We need to support indie events and indie arts and the grassroots stuff that may bring smaller crowds, but which grow the impact of the city.
Make this a place where people want to come.
We have a renowned rock venue in The Machine Shop, but it’s surrounded by fast food and a dead mall. Give people more stuff to do around there. People come from all over the state for some of those shows. Reward them with something to come early to do, even if it’s to come get a burger and beer before you hit the show.
The thing about Flint is that it is a vibrant, breathing community that is desperate to dance and sing.

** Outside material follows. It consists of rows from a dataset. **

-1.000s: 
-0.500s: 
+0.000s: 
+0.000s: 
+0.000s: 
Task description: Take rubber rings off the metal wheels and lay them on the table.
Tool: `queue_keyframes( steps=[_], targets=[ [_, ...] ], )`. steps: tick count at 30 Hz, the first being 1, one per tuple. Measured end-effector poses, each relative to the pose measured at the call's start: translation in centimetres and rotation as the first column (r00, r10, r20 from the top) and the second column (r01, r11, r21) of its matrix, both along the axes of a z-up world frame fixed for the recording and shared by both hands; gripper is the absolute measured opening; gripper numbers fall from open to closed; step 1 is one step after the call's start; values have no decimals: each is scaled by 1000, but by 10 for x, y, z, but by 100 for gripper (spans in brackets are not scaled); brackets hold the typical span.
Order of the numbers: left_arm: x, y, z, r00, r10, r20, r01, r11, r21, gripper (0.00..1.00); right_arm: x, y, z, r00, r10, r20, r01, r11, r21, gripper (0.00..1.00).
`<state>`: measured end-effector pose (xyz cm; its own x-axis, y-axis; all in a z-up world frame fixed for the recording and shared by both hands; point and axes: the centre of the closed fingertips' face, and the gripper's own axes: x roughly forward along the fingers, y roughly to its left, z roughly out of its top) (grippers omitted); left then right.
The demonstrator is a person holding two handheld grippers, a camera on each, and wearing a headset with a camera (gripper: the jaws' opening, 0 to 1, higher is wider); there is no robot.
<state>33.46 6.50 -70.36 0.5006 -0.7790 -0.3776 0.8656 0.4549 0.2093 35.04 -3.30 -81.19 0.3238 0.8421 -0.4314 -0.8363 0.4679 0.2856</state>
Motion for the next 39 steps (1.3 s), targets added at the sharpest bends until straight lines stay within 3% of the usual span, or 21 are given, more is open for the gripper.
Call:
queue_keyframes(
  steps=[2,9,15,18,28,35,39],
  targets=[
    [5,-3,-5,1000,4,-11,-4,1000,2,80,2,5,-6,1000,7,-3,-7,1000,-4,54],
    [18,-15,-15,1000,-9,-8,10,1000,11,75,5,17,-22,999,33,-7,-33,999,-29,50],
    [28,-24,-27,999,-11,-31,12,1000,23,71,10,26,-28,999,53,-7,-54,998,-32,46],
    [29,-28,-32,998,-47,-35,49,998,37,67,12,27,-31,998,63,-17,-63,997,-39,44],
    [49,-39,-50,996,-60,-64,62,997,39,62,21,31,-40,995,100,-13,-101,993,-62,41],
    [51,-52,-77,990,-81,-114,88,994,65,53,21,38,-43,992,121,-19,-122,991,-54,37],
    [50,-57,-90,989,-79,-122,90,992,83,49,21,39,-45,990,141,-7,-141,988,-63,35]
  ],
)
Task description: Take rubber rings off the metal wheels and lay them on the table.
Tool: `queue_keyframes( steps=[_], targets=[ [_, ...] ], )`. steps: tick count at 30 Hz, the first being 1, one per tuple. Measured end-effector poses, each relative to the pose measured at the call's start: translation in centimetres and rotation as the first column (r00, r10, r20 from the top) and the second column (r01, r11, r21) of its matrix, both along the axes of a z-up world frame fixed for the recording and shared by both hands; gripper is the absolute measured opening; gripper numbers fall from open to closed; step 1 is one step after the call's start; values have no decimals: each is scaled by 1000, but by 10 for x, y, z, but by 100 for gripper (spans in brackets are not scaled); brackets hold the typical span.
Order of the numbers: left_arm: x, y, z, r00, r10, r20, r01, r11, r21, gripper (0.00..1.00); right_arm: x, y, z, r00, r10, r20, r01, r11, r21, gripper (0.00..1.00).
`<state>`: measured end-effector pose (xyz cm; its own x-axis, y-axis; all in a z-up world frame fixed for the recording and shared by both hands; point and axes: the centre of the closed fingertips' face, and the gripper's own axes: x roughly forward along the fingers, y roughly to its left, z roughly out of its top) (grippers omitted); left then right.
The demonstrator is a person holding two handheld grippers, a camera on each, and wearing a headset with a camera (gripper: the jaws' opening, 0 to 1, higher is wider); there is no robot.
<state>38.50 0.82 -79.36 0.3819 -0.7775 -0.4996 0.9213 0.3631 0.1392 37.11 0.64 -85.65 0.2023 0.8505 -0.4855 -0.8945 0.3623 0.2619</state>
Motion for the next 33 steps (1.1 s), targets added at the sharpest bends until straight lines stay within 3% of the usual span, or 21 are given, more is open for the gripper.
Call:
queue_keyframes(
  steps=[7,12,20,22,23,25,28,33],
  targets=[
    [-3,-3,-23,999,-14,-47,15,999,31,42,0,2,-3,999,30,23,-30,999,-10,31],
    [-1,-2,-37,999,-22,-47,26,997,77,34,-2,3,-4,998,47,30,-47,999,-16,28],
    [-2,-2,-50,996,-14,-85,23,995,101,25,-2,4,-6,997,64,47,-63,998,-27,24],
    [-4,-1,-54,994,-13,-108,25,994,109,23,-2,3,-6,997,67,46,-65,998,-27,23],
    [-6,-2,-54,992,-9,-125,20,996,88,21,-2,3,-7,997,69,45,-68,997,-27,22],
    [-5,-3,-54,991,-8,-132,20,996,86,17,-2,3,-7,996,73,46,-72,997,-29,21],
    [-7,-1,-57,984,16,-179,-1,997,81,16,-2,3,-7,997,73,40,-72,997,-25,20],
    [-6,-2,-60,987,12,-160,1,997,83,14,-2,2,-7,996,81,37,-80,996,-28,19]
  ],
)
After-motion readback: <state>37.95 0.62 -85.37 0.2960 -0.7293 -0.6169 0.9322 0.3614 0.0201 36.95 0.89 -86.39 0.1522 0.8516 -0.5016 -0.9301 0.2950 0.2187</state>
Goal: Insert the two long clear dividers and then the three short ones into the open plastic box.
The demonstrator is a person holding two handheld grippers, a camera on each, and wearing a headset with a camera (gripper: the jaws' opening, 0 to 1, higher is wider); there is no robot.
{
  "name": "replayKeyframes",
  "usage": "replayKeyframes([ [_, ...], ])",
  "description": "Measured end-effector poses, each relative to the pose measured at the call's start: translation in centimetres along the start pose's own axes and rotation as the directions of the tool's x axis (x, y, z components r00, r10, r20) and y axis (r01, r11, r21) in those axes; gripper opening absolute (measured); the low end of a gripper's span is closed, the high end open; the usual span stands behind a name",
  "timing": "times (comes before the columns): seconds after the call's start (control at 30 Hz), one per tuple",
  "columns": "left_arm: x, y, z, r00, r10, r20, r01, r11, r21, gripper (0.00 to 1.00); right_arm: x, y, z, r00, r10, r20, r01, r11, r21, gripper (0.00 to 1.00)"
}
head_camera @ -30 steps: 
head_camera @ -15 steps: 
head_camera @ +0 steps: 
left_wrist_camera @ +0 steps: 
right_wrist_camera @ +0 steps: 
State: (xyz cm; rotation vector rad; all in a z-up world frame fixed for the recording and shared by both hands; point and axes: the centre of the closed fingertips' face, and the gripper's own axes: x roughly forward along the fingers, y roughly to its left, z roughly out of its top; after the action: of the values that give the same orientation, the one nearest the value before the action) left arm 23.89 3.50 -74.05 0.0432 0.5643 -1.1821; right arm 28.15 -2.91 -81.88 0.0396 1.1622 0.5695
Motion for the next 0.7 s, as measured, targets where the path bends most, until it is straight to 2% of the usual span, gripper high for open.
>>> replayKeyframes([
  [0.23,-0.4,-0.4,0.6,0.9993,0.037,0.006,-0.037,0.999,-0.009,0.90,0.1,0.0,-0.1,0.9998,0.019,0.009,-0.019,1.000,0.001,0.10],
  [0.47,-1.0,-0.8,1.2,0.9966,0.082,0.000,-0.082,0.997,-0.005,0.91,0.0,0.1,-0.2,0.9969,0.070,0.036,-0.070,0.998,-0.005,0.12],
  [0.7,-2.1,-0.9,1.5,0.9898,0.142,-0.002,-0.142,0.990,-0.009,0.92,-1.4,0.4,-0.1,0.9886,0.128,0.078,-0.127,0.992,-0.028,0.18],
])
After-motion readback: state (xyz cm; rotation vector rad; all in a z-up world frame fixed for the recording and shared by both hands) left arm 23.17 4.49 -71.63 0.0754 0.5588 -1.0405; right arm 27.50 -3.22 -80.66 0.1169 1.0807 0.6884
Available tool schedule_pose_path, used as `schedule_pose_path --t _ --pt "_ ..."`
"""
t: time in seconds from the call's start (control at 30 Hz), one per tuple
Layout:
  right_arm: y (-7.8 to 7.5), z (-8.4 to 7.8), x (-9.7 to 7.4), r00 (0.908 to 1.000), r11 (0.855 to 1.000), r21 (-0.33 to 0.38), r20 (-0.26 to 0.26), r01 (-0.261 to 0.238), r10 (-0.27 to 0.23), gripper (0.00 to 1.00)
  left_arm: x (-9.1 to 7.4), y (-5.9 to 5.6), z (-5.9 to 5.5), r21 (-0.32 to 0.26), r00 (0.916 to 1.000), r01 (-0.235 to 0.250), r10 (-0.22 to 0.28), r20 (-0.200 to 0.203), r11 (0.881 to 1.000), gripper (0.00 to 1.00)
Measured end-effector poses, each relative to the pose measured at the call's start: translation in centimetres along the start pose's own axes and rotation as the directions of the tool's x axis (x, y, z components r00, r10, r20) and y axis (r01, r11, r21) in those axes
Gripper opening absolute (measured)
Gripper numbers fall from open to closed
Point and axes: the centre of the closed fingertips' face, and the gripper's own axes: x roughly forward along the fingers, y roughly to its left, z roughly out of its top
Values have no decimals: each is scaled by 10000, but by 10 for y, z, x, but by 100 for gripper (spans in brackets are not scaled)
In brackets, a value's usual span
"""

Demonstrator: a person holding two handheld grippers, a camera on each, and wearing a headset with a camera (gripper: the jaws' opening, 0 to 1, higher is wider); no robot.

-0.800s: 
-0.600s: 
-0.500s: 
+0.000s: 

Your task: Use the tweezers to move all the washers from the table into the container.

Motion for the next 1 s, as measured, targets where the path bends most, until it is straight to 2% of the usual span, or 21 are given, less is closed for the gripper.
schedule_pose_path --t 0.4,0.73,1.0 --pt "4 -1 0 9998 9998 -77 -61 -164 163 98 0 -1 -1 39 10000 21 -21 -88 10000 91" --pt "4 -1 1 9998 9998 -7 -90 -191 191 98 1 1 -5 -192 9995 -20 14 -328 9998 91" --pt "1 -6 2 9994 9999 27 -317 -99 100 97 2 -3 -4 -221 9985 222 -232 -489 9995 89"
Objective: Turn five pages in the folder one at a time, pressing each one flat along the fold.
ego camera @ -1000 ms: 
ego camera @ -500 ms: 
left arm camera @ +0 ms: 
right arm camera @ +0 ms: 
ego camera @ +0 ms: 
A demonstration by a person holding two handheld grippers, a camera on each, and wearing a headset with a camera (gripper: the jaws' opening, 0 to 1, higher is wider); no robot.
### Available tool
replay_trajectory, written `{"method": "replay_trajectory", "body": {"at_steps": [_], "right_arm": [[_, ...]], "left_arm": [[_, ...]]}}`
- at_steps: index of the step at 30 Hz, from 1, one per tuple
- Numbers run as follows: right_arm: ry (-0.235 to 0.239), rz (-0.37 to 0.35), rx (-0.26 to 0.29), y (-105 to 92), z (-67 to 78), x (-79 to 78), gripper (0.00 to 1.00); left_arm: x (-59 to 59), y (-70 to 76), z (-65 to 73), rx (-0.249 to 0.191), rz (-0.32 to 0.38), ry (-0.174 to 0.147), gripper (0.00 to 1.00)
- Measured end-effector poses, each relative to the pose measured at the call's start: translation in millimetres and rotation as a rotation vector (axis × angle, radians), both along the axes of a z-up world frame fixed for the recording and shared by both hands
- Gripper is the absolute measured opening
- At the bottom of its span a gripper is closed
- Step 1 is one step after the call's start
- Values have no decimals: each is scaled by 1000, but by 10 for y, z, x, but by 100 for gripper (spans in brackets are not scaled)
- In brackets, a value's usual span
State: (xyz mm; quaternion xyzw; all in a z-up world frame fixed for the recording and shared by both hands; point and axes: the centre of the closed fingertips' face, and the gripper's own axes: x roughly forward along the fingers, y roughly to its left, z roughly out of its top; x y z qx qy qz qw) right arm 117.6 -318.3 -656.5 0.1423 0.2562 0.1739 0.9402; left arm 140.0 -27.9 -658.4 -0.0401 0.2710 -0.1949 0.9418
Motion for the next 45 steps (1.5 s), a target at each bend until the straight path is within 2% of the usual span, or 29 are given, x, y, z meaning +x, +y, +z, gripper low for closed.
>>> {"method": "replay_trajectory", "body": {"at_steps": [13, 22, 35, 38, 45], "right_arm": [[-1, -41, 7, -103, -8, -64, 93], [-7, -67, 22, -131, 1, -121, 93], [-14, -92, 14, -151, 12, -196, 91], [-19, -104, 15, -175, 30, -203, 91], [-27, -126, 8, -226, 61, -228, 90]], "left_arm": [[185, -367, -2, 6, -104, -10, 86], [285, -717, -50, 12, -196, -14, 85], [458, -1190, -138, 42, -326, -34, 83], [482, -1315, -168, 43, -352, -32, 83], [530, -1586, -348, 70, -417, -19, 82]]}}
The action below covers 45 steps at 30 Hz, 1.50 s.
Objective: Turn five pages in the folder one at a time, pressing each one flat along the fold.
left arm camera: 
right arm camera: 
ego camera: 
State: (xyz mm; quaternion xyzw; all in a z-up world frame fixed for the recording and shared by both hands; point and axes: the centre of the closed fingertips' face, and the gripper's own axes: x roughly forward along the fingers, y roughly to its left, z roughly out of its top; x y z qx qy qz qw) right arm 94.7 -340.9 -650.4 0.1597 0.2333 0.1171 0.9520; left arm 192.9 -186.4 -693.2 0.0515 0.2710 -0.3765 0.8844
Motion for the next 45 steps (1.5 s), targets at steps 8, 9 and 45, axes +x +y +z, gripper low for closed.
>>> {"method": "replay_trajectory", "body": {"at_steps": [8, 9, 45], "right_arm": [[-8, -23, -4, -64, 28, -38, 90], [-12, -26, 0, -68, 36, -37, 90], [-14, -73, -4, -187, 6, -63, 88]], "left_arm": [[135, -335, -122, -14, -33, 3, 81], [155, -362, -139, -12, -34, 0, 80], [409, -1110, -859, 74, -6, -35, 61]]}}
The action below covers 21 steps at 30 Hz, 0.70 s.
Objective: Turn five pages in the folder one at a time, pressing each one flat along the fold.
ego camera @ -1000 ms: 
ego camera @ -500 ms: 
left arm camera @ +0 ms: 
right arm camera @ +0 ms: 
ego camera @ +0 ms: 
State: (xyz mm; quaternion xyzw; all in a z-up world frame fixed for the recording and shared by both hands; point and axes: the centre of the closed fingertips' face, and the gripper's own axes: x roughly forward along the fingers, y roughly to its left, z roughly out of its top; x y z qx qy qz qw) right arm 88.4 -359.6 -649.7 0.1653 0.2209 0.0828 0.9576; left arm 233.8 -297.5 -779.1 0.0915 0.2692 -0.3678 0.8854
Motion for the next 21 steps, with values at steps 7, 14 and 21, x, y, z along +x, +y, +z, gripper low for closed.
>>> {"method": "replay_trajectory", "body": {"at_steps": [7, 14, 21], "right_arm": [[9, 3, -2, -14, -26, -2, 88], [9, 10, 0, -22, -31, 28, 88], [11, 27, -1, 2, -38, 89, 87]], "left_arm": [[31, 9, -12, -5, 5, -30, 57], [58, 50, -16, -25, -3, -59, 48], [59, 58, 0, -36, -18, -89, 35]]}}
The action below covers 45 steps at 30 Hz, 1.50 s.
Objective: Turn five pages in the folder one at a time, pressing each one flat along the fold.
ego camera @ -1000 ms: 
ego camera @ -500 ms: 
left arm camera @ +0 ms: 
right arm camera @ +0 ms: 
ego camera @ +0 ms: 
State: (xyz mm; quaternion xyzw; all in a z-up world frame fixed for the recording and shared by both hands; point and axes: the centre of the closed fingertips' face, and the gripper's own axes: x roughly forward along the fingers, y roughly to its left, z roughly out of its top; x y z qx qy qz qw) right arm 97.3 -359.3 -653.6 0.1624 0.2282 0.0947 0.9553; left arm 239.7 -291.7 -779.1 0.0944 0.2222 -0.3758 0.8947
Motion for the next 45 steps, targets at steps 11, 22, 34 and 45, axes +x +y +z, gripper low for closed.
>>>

The problem is that we keep getting handed flaming bags of poo so it’s hard to want to sing or dance.
We have some beautiful spaces, some gorgeous parks, that are underused.
We have people whose passions don’t have outlets.
THIS is how you build the city back.
From the ground.
From the roots.
Money, no matter how much money, won’t do that alone but it can HELP do that.
Handing it over to people with brand new businesses or nonprofits doesn’t do it.
WE do it.
But that’s work, hard work, and like everything else, it’s easier to pay someone else to do it for us.
That works for some things.
Rebuilding a city, naw, you need to get your hands dirty.
But like a garden, if you tend it well, you’ll create something beautiful.